AINA News
Muslims Set Church Ablaze But Egyptian Security Implicates a Christian Copt

(AINA) -- In a continuation of the ongoing wave of arson attacks on Coptic places of worship, the Church of St. Abaskharion Kellini, in the village of Ezbet Bassilious, Beni Mazar, was burnt down at noon on July 11 by Muslim village inhabitants. No one was injured.

A source in Bani Mazar Diocese told Free Copts advocacy the fire was instigated and directed as usual by State Security, aiming "to prevent prayers in new churches throughout both the Upper Egyptian provinces of Minya and of Beni Suef."

Reverend Abraham Phillobos, pastor of the torched Church told Coptic News Bulletin that the Security authorities are trying to falsely implicate the Copt Reda Gamal.

The Church was officially inaugurated on July 3 by the Bishop of Beni Mazar and was licensed for prayer. It was closed on that same day by State Security 'for security reasons and to avert a sectarian crisis,' and was placed under continuous guard.

Eyewitnesses named three Muslim village inhabitants Ahmed Abdelghani, Ahmed El-Qatawy and Eid Sayed Ahmad of torching the Church after spraying it with kerosene, according to Mikhael Fares of Copts United advocacy.

"The arson suspects went inside the church from a back door, but came out from the front of the burning Church in full view of the security guards," said an eye witness to Coptic News Bulletin. "Guards were there and just watched; when they heard explosions they went and stood far. They saw everything and did nothing, which is evidence of collusion."

"The State, the Security authorities and the Muslims all do not want any Churches, and the Muslim village inhabitants torched it because they just do not want any Churches," an eyewitness who wished to remain anonymous told Coptic News Bulletin. "We have been warned by security not to talk to anyone especially with the Coptic media from abroad."

The Copts in the village of Ezbet Bassilios, Bani Maza, 190 km south of Cairo applied and got a license for a Church in 1979, however, Security placed hurdles and the church, which was never completed, was closed since 1997 for security reasons. According to Copts United it was only through the continuous efforts of the Church leaders to convince security that prayers in that Church do not pose a threat to the village or social peace, that the church was reopened for prayers last week.

The Fire brigade arrived two hours late, after the Church roof had completely collapsed, eyewitnesses said. "Only the holy alter was untouched by the fire."

Copts United reported that when some Christian villagers of Ezbet Bassilious went to the police station to file a report on the incident, and named the suspects, they were detained and threatened to change their statements.

The violence that toos place in the last three weeks in Ezbet Boushra-East on June 6 and Ezbet Guirgis Bey on July 3 in Upper Egyptian El-Fashn by Muslim mobs was directed at social services buildings belonging to the Church, on 'suspicion' that they might be converted to churches, without any of the offenders in both attacks being charged.

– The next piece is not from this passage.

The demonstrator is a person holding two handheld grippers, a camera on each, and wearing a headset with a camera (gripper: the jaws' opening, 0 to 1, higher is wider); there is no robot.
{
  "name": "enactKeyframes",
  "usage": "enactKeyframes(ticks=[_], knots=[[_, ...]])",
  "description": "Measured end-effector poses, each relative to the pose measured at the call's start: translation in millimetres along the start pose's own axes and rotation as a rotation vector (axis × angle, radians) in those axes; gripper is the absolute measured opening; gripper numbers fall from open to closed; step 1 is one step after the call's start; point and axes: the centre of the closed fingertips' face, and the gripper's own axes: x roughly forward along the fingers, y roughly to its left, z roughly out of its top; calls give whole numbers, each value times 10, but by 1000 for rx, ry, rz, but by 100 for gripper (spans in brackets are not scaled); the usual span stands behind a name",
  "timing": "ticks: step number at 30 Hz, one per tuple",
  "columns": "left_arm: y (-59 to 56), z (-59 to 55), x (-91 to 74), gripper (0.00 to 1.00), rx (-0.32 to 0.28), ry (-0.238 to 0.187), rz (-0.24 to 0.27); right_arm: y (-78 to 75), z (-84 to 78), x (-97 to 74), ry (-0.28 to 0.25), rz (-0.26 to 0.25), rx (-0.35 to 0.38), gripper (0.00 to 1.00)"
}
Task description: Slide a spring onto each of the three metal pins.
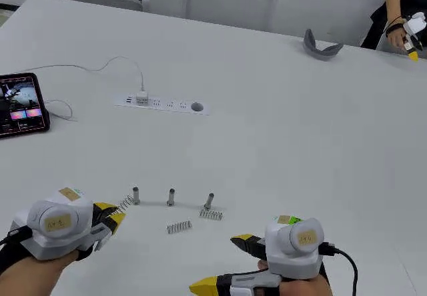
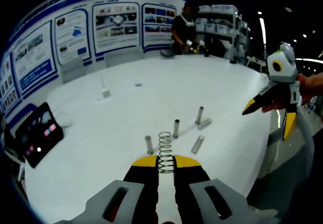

The scenario is different in this latest incident in Ezbet Bassilious, which lies only 30 km from El Fashn Diocese. It involves a new Church, which is licensed and the Egyptian security is trying to tamper with evidence to falsely implicate a Copt for setting the Church ablaze, in order to allow the offenders again to escape punishment.

Bani Mazar is in Minya province, which this year has experienced the largest number of incidents of sectarian violence, with cases in the districts of Maghagha, Bani Mazar, Samalut and Mallawi.